*Brief*. A single number is required: the count of lines in the entries below that include the word "rule".
-- Information supplied follows --
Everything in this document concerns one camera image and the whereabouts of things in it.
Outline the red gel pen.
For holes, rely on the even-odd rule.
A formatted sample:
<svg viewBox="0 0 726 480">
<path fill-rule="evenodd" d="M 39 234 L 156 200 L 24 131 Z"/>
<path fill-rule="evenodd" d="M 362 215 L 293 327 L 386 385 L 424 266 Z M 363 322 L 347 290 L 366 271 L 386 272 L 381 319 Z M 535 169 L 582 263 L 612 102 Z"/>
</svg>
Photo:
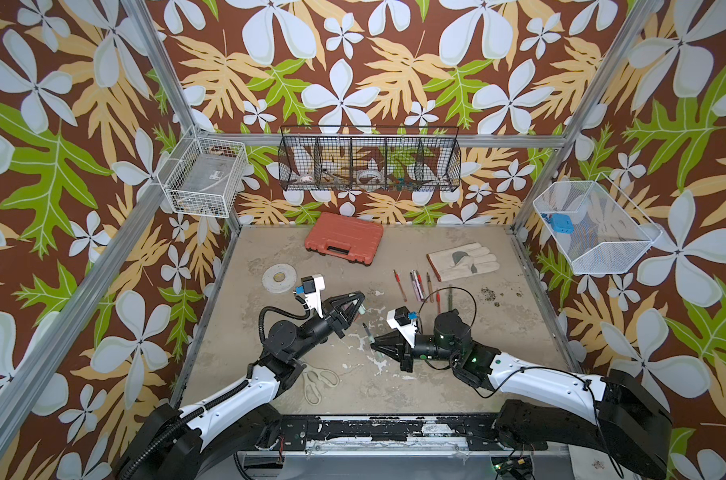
-- Information supplied concluded --
*Answer to this exercise*. 3